After assisting at an SIU tennis camp with coach Audra Nothwehr, Sheoran will spend the rest of her first U.S. summer in Raquette Lake, N.Y., as a tennis instructor for children ages 7 to 15. She said her goal is to help young people develop a love for the increasingly popular sport.
“I’ll probably focus only on fun,” Sheoran said. “I’ll make sure they’re working on strokes and volleys at the same time, but they should be liking the game.”
Sheoran’s love for the game developed at the age of 11 in India when she first picked up the racquet. No one in her family had ever played the sport, but her father helped foster her fascination with the game.
Fewer than nine years later, nationally ranked doubles player Sheoran helped the Salukis to their best record since 1991.
But by today’s standards, Sheoran got a late start, Nothwehr said.
Children are picking up the racquets at increasingly younger ages, as seen by 7- and 8-year-olds’ participation in the “Little Saluki Academy,” which the team began this year.
To cater to these younger children, special considerations are made. The camp used foam balls that allow small children to hit the ball at a height comfortable for them, she said.
Regular balls tend to bounce over their heads, causing them to learn bad form. Nothwehr said they try to teach the players to hit low to high, and the foam balls allow them to do that.
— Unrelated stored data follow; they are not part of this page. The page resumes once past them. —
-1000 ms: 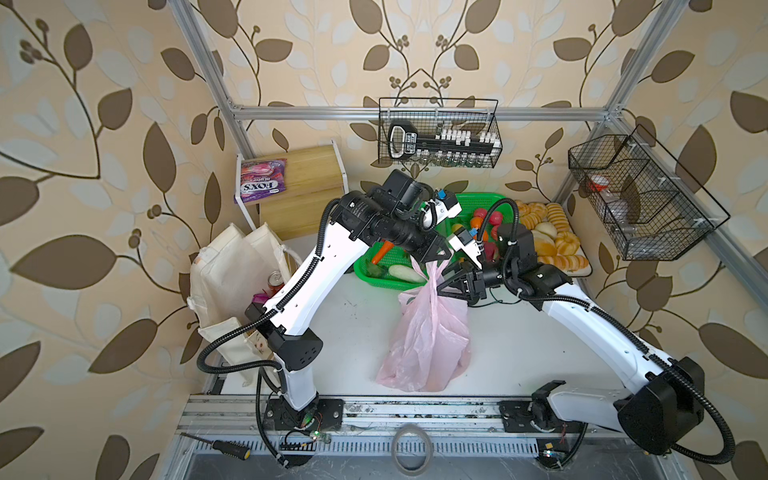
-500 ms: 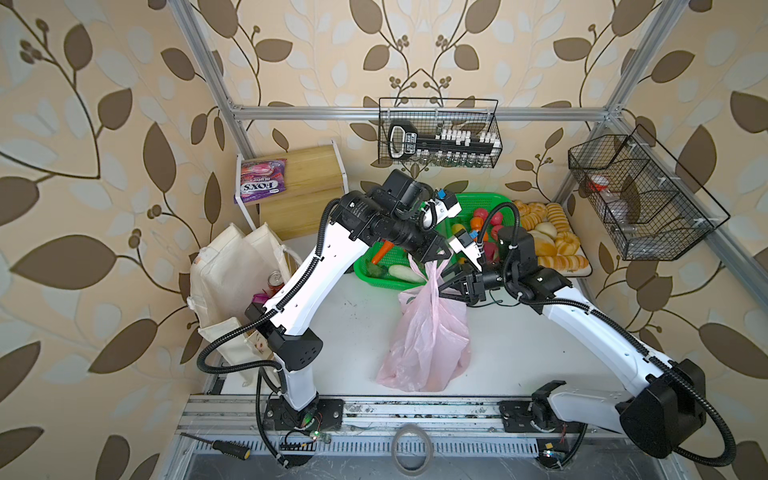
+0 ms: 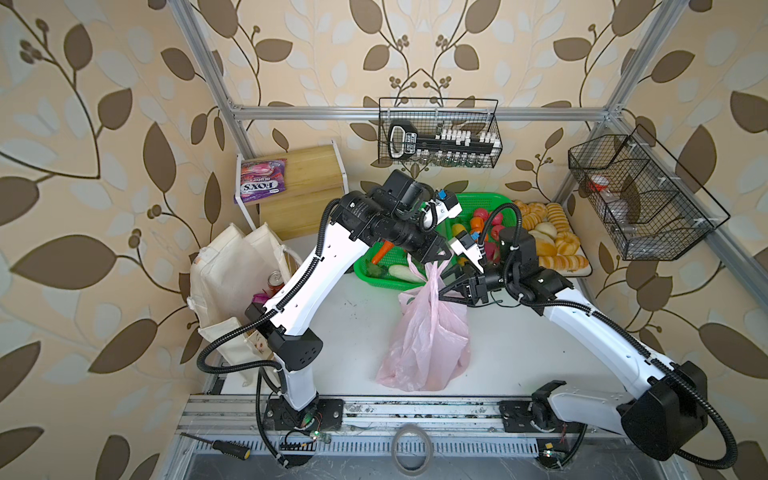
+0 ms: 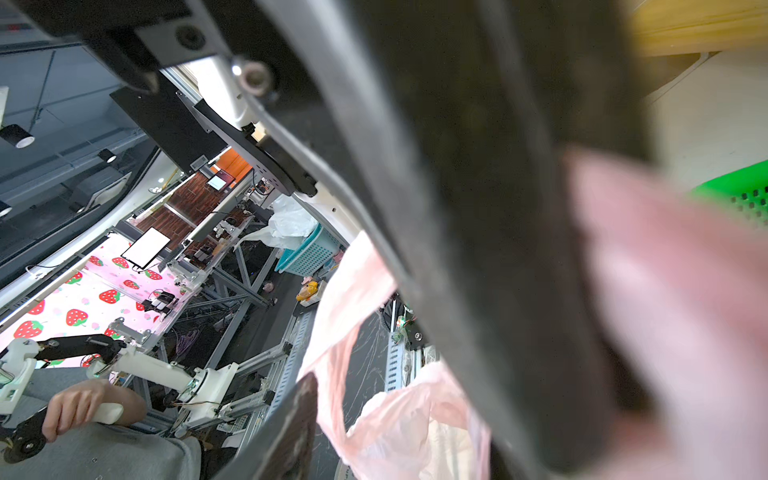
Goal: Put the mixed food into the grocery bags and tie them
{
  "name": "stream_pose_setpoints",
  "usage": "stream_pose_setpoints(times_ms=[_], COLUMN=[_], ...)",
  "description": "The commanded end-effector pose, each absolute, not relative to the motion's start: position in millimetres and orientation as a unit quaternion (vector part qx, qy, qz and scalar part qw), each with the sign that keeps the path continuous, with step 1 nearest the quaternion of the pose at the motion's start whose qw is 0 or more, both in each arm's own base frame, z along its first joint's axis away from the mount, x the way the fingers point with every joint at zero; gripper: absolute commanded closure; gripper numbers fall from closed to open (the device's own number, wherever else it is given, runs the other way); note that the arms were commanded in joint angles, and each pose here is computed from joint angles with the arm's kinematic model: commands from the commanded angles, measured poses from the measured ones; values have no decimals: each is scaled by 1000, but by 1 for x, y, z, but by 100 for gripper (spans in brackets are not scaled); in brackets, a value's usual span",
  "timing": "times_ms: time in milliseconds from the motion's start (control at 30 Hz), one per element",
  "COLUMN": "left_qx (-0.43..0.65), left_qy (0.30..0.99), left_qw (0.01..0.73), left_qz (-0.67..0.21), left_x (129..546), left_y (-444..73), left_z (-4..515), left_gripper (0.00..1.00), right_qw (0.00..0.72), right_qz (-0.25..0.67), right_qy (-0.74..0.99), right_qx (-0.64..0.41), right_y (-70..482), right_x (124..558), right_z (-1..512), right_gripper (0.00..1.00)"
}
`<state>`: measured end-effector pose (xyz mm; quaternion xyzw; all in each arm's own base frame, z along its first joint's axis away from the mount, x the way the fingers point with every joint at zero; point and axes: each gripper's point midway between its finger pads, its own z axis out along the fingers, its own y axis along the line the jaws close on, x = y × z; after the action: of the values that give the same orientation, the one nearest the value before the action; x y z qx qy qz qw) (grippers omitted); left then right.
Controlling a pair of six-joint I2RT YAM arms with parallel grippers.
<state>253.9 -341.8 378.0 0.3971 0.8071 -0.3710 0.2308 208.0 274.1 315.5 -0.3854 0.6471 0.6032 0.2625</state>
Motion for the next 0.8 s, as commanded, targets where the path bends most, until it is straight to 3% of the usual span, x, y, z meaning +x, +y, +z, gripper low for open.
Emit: stream_pose_setpoints(times_ms=[0,367,633,767], left_qx=[416,423,429,427], left_qy=[781,772,762,762], left_qw=[257,250,245,249], left_qz=[-389,-403,-418,-418], left_x=[242,236,231,231], left_y=[-335,-337,-339,-339], left_z=[404,407,411,412], left_gripper=[100,100,100,100], right_qw=[258,266,274,281], right_qz=[612,604,594,596], right_qy=[629,633,648,646], right_qx=[-403,-404,-389,-386], right_y=[272,277,282,284], right_x=[197,201,213,215], right_z=[319,319,311,313], right_gripper=[40,41,54,70])
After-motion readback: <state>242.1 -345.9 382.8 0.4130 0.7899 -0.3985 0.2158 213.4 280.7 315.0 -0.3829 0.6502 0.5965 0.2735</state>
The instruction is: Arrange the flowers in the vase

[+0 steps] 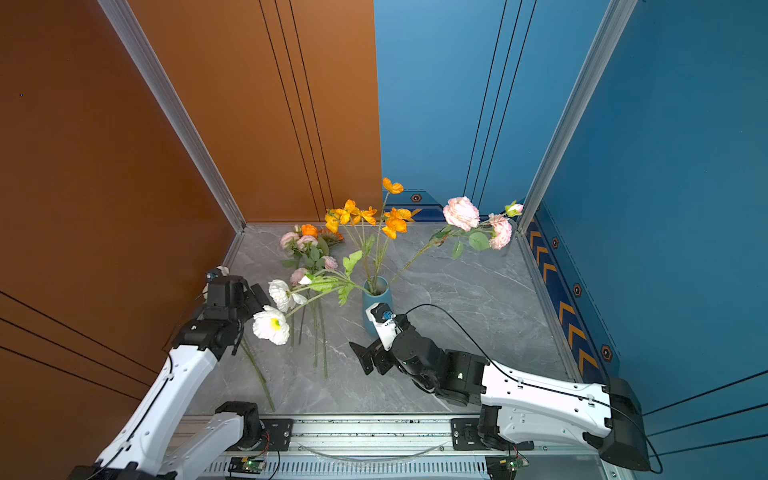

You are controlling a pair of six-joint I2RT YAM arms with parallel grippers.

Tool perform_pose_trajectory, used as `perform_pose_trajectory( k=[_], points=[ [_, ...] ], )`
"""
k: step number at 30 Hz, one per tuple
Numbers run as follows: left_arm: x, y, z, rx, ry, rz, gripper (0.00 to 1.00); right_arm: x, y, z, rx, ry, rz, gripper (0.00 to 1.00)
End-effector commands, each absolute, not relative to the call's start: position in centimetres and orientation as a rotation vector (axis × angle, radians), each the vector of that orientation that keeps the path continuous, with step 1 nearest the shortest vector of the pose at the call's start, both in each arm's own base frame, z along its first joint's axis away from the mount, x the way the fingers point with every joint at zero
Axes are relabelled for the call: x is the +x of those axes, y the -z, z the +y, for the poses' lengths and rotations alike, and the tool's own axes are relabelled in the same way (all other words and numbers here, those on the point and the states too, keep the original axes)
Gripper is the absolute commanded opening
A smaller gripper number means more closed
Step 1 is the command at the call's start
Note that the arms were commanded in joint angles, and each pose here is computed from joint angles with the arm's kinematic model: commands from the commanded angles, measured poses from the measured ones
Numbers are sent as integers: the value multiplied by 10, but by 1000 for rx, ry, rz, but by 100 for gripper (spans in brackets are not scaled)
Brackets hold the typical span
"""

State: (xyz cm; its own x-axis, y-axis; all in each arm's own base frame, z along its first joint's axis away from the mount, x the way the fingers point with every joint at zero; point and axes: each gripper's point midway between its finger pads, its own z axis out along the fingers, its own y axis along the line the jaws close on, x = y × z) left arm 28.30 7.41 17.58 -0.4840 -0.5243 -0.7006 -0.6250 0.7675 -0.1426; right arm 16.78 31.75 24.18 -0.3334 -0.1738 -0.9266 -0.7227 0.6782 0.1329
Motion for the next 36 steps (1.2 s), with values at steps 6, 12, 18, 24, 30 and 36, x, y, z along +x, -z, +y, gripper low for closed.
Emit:
perform_pose_trajectory(
  k=[6,12,18,24,30,36],
  points=[
    [265,-86,94,-1274,11,2504,100,144,-230,389,-797,-859,1839,100],
    [252,-76,127,-1328,-223,2493,67,135,-206,419,-883,-945,1850,100],
    [248,-76,146,-1300,-288,2523,51,151,-192,422,-904,-1050,1872,100],
    [240,-61,142,-1299,-237,2591,38,170,-189,421,-874,-1188,1871,100],
    [241,-47,132,-1281,-160,2640,37,183,-181,421,-833,-1278,1879,100],
    [241,-41,132,-1229,-188,2686,35,193,-177,420,-813,-1289,1886,100]
  ],
)
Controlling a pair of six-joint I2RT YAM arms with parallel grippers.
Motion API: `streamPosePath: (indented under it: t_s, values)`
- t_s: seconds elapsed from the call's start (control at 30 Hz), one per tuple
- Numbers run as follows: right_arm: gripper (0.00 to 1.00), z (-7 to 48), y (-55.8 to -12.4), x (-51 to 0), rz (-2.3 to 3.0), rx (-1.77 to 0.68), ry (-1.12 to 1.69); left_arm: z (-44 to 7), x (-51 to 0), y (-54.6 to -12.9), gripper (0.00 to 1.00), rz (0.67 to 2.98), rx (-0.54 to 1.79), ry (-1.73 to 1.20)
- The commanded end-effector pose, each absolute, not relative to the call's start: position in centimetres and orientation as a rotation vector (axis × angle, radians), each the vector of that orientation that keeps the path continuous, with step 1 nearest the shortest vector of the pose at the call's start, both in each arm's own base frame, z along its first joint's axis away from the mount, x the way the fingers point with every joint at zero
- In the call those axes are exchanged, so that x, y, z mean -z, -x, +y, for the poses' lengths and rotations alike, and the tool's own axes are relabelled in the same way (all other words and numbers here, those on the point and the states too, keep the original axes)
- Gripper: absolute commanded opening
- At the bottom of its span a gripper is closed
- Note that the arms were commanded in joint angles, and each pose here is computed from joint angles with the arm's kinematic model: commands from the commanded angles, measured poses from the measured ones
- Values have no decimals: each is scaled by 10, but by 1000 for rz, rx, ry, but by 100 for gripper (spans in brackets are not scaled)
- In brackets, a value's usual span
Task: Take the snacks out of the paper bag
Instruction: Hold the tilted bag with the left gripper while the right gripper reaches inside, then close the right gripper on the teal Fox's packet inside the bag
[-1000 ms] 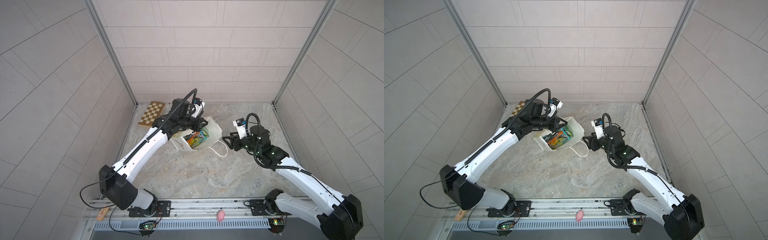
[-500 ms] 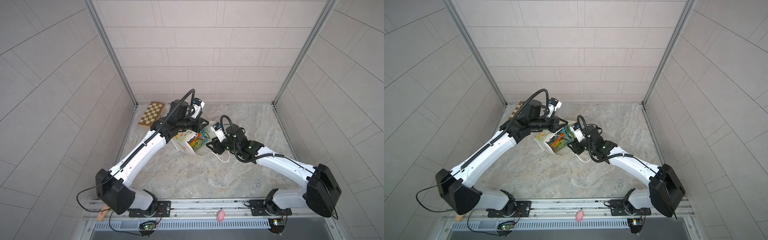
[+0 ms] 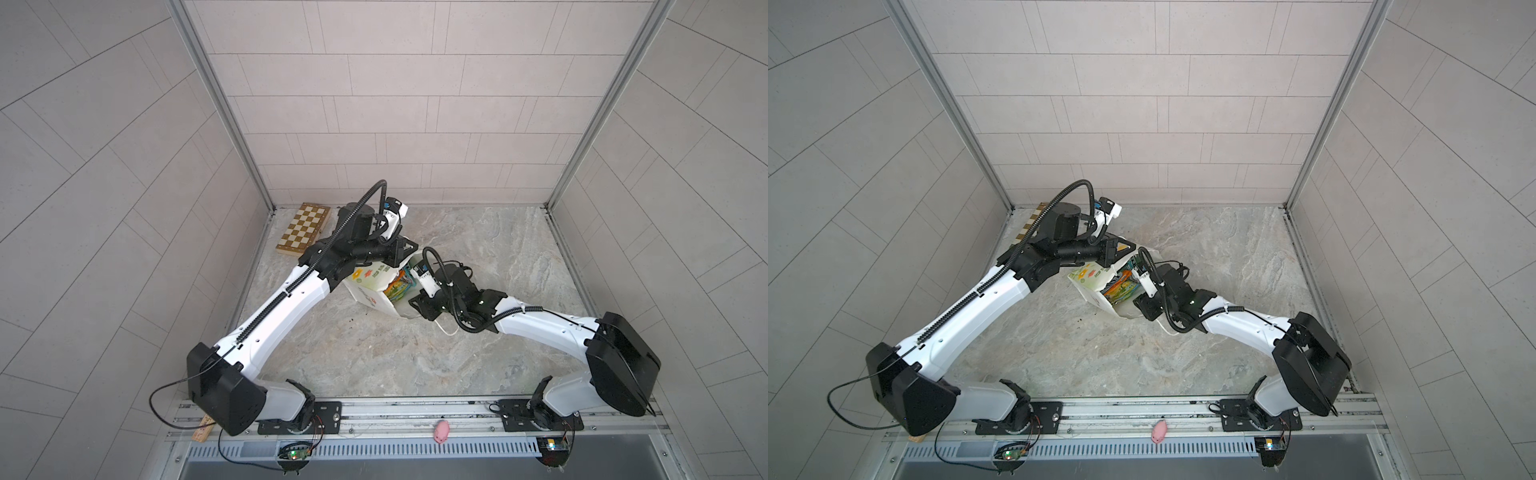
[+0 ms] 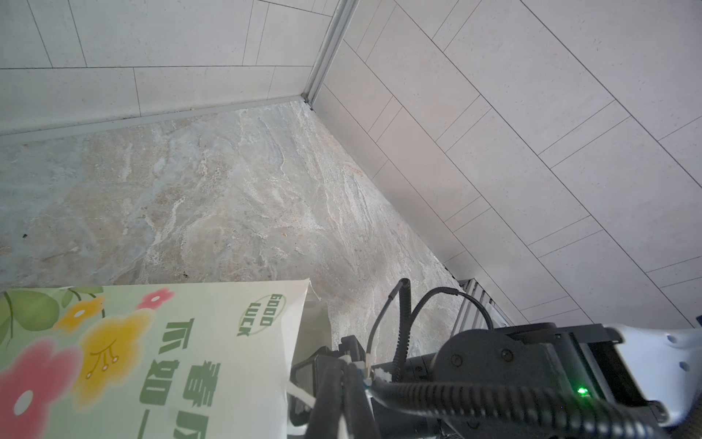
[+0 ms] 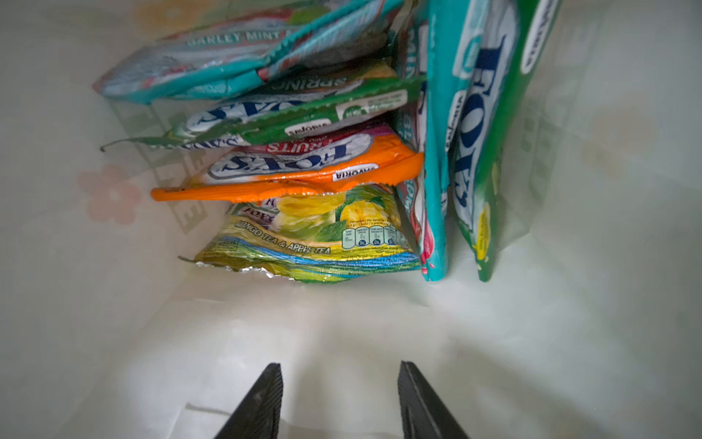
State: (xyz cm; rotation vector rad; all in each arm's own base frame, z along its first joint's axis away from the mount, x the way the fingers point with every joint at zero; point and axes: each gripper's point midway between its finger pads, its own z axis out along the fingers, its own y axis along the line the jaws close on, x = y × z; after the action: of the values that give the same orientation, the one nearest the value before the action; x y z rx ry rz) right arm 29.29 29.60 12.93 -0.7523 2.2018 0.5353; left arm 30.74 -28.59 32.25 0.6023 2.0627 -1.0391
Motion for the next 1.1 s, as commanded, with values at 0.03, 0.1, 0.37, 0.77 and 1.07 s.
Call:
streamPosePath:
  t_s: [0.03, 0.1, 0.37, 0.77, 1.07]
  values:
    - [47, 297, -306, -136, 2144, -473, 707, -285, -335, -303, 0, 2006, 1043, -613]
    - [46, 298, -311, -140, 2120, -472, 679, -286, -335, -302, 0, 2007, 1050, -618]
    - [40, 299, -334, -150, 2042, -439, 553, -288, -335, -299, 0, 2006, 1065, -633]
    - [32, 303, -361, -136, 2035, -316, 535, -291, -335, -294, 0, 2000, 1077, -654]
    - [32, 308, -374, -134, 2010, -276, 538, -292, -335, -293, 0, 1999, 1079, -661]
She said the different equipment makes it much easier to learn tennis than when she began playing at age 9.
“With these new technologies, with the balls for the younger kids, they can start younger and they can have success,” Nothwehr said. “Just having what we had back then, at least at my facility, I think I would have gotten frustrated. So I think it has come a long way.”
For young players, such as Nothwehr’s 2-year-old niece, it is important to keep lessons short and fun, she said. The camps often use adult-sized inflatable targets that help children aim for a specific zone.
As the children get older, they build upon the basics they have learned, such as coordination, aim and execution of backhand and forehand strokes.
Sheoran said the key to instruction at this level is patience. In a two-month long camp atmosphere, she has to constantly look out for the safety and well being of the children.
Being at her first summer camp during her first summer in the United States, she said she knows how many of the children feel.
“I understand that they’re so far away from their home so I kind of act like an older sister, so that they’re comfortable around me and can talk to me,” she said.